Brisby looked at the message. "Hasn't this gone out?" he demanded.

"The photo lab is coding the prints now, Skipper. But the Comm Office brought it to me for a charge, since it is for service outside the ship."

"Well, assign it. Do I have to be bothered with every routine matter?"

The Paymaster decided that the Old Man had been missing sleep again. "Bad news, Skipper."

"Okay, spill it."

"I don't know of a charge to cover it I doubt if there is an appropriation to fit even if we could figure out a likely-sounding charge."

"I don't care what charge. Pick one and get that message moving. Use that general one. Oh-oh-something."

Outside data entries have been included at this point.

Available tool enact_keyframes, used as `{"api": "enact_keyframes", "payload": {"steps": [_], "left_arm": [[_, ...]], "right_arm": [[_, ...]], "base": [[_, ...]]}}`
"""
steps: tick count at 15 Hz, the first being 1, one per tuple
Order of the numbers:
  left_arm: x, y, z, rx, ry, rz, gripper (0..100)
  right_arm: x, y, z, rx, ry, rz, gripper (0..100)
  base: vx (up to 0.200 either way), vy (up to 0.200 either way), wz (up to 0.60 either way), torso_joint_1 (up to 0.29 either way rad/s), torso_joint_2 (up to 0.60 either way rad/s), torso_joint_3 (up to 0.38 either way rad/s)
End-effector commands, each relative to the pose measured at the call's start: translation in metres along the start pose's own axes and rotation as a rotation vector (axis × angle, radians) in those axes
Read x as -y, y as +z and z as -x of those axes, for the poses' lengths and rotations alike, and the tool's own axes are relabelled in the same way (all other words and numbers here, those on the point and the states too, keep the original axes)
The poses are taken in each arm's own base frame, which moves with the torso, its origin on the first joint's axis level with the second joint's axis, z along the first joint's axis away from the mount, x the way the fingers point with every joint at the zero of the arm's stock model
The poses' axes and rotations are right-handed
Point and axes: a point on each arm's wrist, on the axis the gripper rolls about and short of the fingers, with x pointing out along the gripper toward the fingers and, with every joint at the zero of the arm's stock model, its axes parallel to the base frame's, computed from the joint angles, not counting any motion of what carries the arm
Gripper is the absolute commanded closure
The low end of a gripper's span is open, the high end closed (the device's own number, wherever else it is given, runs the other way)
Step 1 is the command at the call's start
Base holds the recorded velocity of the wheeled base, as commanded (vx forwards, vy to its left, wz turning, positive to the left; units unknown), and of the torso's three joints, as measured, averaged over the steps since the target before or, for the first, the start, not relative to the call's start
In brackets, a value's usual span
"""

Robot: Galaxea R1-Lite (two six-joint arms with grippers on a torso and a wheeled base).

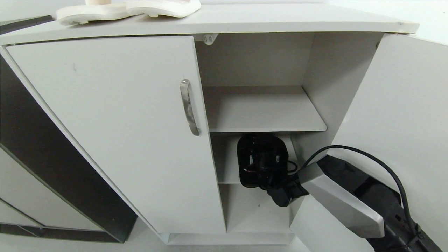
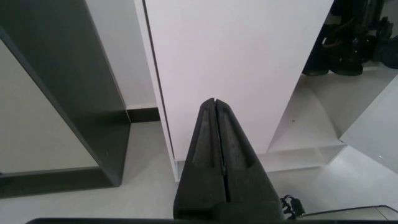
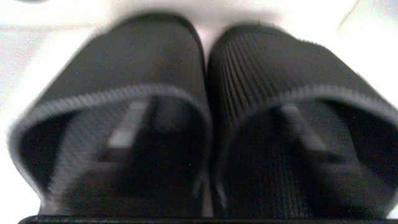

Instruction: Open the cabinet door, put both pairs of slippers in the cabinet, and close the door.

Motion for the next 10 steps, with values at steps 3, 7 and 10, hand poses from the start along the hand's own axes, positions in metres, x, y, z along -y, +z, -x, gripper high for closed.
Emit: {"api": "enact_keyframes", "payload": {"steps": [3, 7, 10], "left_arm": [[0.0, 0.0, 0.0, -0.001, 0.0, -0.001, 100], [0.0, 0.0, 0.0, -0.001, 0.0, -0.003, 100], [0.0, 0.0, 0.0, -0.001, 0.0, -0.001, 100]], "right_arm": [[0.006, 0.008, 0.019, -0.007, 0.012, 0.005, 0], [0.018, 0.024, 0.076, 0.004, 0.032, 0.005, 0], [0.036, 0.02, 0.131, -0.025, 0.09, 0.037, 0]], "base": [[0.0, 0.0, 0.0, 0.0, 0.0, 0.0], [0.0, 0.0, 0.0, 0.0, 0.0, 0.0], [0.0, 0.0, 0.0, 0.0, 0.0, 0.0]]}}
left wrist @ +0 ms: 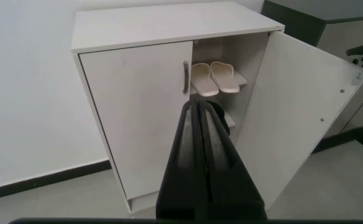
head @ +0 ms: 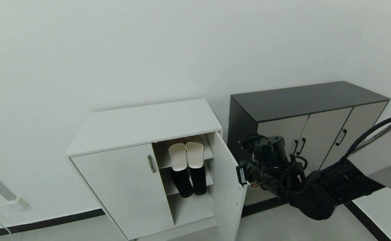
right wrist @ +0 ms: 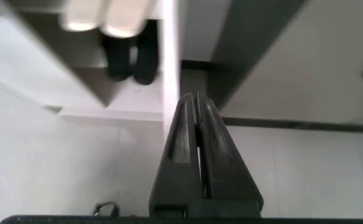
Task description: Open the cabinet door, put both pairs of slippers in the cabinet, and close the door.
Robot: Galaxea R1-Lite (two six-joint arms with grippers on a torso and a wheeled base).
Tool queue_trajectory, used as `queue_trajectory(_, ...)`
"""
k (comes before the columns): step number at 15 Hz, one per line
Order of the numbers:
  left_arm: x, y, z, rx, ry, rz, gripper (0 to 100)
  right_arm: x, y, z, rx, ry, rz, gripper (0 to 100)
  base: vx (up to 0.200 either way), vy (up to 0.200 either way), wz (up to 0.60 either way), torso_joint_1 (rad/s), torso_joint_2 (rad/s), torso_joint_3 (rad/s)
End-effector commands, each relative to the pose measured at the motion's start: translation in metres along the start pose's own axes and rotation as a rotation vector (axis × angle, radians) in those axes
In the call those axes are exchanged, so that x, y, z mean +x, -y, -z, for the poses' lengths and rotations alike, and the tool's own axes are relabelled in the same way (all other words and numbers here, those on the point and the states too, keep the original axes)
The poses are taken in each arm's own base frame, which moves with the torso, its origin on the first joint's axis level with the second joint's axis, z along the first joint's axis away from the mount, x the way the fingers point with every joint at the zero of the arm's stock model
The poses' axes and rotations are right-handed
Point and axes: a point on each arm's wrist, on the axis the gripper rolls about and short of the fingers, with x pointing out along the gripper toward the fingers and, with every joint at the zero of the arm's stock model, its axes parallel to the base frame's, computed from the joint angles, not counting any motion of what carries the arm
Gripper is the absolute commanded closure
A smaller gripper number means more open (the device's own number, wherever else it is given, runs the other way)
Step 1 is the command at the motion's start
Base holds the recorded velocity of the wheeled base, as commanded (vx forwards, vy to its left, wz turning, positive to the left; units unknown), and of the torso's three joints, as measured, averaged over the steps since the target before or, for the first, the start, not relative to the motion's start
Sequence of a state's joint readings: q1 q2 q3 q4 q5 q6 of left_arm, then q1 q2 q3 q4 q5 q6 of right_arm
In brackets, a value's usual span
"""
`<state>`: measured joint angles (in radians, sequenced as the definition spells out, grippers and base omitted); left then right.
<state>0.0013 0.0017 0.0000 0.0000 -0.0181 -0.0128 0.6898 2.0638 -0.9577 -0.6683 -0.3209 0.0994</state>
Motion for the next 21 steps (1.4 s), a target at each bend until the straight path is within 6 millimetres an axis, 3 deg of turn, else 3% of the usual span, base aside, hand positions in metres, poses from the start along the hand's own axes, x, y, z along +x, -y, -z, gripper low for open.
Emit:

" 'Unpredictable Overhead, Administrative.' It won't work, Skipper. Making an identity search on a civilian cannot be construed as ship's overhead. Oh, I can put that charge number on and you'll get an answer. But --"

"That's what I want. An answer."

"Yes, sir. But eventually it reaches the General Accounting Office and the wheels go around and a card pops out with a red tag. Then my pay is checked until I pay it back. That's why they make us blokes study law as well as accounting."

"You're breaking my heart. Okay, Pay, if you're too sissy to sign it, tell me what charge number that overhead thing is; I'll write it in and sign my name and rank. Okay?"

"Yes, sir. But, Skipper --"

"Pay, I've had a hard night."

"Yes, sir. I'm required by law to advise you. You don't have to take it, of course."

"Of course," Brisby agreed grimly.

"Skipper, have you any notion how expensive an identification search can be?"

"It can't be much. I can't see why you are making such an aching issue of it. I want a clerk to get off his fundament and look in the files. I doubt if they'll bill us. Routine courtesy."

"I wish I thought so, sir. But you've made this an unlimited search. Since you haven't named a planet, first it will go to Tycho City, live files and dead. Or do you want to limit it to live files?"

Brisby thought. If Colonel Baslim had believed that this young man had come from inside civilization, then it was likely that the kid's family thought he was dead. "No."

"Too bad. Dead files are three times as big as the live. So they search at Tycho. It takes a while, even with machines -- over twenty billion entries. Suppose you get a null result A coded inquiry goes to vital bureaus on all planets, since Great Archives are never up to date and some planetary governments don't send in records anyhow. Now the cost mounts, especially if you use n-space routing; exact coding on a fingerprint set is a fair-sized book. Of course if you take one planet at a time and use mail --"

"No."

"Well... Skipper, why not put a limit on it? A thousand credits, or whatever you can afford if -- I mean 'when' -- they check your pay."

"A thousand credits? Ridiculous!"

"If I'm wrong, the limitation won't matter. If I'm right -- and I am, a thousand credits could just be a starter -- then your neck isn't out too far."

Brisby scowled. "Pay, you aren't working for me to tell me I can't do things."